The deep bony part of the hemisegment is composed of cellular bone (Fig. 3C, E, F) and it is crossed by numerous Sharpey's fibers (Fig. 3E), which indicates a tight link with the dermis of the fin. Cross-sections in the proximal part of the lepidotrichia show the three characteristic components of the dermal skeleton of early actinopterygians: ganoine, dentine and a thick bony basal part (Fig. 3D, E). Ganoine strata lay on vascularised dentine, itself lying on a thick bony base (Fig. 3E, H). In the median axis of each hemisegment, ganoine strata are strictly superposed on each other, except for the deepest layers, but laterally, they are obviously separated by dentine layers (Fig. 3E, H). Thus, the top of each hemisegment grows owing to the deposition of new odontodes that are progressively wider (Fig. 3E, H). At the same time, the bony basal part thickens laterally and basally. Lepidotrichia become thinner distally (Fig. 3G). Lepidotrichia are typically crescentic in cross-sections, as is well known in teleosteans. The surface of the distal hemisegment shows patches of ganoine (Fig. 3G). The very terminal part of the segment is made up only of an osseous tissue (Fig. 3G). The patches of dentine trapped between two adjacent layers of ganoine are organized around vascular canals (Fig. 3H, I) from which ramified odontoblastic canalicles extend toward the overlying ganoine (Fig. 3I).

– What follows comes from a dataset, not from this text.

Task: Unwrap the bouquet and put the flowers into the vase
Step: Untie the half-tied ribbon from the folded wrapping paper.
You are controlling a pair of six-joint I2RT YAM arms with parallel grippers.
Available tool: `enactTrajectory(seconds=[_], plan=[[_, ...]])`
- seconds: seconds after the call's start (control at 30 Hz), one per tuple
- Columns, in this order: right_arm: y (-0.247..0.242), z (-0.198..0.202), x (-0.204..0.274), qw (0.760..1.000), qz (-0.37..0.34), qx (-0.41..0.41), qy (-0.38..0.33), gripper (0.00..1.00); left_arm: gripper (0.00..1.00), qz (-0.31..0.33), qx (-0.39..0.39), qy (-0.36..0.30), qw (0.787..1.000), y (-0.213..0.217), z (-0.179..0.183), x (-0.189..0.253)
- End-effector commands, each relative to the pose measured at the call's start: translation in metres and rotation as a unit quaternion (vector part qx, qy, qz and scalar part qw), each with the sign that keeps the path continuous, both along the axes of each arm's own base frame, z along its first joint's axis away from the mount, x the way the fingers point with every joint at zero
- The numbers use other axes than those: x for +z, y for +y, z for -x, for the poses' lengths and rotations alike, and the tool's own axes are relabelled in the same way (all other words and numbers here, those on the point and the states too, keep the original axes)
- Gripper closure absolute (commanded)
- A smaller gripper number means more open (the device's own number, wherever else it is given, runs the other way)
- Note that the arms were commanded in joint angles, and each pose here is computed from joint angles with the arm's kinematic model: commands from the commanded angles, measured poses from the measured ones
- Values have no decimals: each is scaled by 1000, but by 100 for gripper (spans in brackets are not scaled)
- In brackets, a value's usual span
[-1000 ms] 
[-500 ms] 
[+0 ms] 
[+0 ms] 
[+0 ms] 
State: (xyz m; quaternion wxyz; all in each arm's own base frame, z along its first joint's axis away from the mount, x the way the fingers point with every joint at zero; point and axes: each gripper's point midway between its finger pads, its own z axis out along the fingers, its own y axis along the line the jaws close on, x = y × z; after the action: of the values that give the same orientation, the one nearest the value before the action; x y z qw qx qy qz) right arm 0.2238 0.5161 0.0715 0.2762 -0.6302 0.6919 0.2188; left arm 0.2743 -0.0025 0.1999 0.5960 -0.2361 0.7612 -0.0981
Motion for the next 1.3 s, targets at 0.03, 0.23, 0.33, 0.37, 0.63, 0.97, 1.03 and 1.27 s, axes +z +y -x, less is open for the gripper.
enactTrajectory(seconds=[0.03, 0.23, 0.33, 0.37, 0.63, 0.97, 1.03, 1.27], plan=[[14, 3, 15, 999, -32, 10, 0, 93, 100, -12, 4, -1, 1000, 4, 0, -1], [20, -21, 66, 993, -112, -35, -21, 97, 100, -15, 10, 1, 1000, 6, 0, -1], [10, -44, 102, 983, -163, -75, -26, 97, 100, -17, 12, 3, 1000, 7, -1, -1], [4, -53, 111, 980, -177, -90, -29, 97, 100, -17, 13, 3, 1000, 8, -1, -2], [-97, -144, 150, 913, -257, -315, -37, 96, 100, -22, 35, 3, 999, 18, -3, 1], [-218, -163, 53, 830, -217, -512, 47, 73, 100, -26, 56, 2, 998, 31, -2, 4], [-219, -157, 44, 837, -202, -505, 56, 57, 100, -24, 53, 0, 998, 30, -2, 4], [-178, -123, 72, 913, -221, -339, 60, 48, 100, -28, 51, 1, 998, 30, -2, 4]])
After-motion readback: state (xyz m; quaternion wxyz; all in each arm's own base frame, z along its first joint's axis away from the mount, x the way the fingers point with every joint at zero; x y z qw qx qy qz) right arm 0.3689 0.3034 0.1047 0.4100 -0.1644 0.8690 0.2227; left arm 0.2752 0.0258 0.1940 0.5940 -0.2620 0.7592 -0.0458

Between two successive deposits of odontodes on a hemisegment, a process of resorption of dentine and ganoine can be seen (Fig. 3J). This phenomenon is rare and it may result from local injury. Osteoclastic activity led to cicatrisation of the wound surfaces before the deposition of a new odontode.

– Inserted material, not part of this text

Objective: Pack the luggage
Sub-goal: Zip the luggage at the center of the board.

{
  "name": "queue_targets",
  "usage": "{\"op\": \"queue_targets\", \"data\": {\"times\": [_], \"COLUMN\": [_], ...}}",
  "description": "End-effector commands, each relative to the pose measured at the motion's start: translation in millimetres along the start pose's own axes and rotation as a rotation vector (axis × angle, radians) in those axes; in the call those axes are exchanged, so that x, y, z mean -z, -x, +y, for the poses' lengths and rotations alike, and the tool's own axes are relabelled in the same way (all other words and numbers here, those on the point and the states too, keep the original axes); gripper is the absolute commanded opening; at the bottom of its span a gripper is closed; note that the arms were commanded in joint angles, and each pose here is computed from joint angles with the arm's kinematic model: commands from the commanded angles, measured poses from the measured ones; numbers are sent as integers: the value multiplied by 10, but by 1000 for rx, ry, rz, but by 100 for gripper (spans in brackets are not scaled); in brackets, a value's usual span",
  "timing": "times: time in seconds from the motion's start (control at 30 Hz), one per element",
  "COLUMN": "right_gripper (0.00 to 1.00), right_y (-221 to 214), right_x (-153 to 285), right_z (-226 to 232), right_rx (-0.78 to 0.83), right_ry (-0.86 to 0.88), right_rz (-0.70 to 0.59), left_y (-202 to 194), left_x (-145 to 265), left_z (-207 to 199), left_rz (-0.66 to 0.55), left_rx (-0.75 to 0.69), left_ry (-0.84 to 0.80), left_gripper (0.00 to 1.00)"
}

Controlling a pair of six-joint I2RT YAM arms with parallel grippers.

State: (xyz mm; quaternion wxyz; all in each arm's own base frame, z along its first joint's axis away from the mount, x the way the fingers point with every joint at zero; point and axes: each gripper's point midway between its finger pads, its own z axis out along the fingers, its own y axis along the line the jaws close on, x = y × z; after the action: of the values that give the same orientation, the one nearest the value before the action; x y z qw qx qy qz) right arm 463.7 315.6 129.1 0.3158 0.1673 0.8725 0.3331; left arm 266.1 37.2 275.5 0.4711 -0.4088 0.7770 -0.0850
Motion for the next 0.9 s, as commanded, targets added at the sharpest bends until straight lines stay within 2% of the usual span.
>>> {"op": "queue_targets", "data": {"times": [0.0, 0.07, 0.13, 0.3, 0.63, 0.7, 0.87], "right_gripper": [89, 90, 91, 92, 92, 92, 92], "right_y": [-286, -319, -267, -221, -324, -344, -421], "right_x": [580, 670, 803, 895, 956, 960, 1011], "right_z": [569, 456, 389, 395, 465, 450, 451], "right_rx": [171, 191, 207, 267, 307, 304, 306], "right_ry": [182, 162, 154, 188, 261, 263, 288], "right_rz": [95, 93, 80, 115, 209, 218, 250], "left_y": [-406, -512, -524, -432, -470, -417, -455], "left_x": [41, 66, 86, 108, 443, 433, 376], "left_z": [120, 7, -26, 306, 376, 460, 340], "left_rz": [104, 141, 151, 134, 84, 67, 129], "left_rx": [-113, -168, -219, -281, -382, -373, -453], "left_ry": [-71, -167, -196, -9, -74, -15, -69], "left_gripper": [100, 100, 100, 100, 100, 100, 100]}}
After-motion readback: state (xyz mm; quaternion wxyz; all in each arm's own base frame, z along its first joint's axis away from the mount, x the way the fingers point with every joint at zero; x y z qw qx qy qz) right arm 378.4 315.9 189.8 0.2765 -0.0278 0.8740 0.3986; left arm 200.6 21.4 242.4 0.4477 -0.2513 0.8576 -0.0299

Structure of paired basal fulcra.—The histological organisation of fulcra is close to that of a typical palaeoniscoid scale (e.g., Goodrich 1907: fig. 198). A ganoine layer overlays the whole surface of the fulcra above a vascularised layer of dentine (Fig. 4A, B). Cross sections show the superposed strata of ganoine (Fig. 4C, D). The first deposited odontodes are deeply inserted within the fulcra and are covered by the more recent ones (Fig. 4C–E). Each odontode is organised around vascular canals (Fig. 4D, E) and is covered by a layer of ganoine (Fig. 4D, E). As in the scales and lepidotrichia, the ganoine layer is composed of superposed strata that are laterally separated from each other by dentine surrounding a vascular canal (Fig. 4E, F). Numerous ramified odontoblastic canalicles extend from the vascular canals deep into the dentine layer (Fig. 4F). The main part of the fulcra is made of avascular cellular bone (Fig. 4B, C) that is crossed by Sharpey's fibers (Fig. 4C). Erosion bays, some of which reach the dentine, are observed at the surface of ganoine layers and even in deep layers of buried odontodes (Fig. 4G).
In this study, the morphology and structure of the postcranial dermal skeleton of Cheirolepis canadensis have been analysed using both original investigations and earlier published data. Three kinds of dermal skeletal elements (scales, lepidotrichia, and fulcra) are composed of the three characteristics components of the dermal post-cranial skeleton of early actinopterygians: the superficial hypermineralised ganoine overlays the vascular dentine layer located above a thick cellular bony plate. The ganoine covering these three skeletal elements of Cheirolepis canadensis appears as a stratified layer like the ganoine found in other early actinopterygians (many of which were formerly called Palaeonisciformes) and in the extant Cladistia and Lepisosteidae (Ørvig 1978; Schultze 1977; Sire et al. 1987; Francillon-Vieillot et al. 1990). This tissue thus appears to have been present in the last common ancestor of the crown group of actinopterygians. The nature of ganoine has long been debated; whether ganoine was homotypic (produced by ectodermal cells) and represents a type of enamel or bitypic (produced by both mesenchymal and ectodermal cells) and is a kind of enameloid has long remained controversial. Thus, it will be helpful to briefly review the relationships between ganoine and enamel.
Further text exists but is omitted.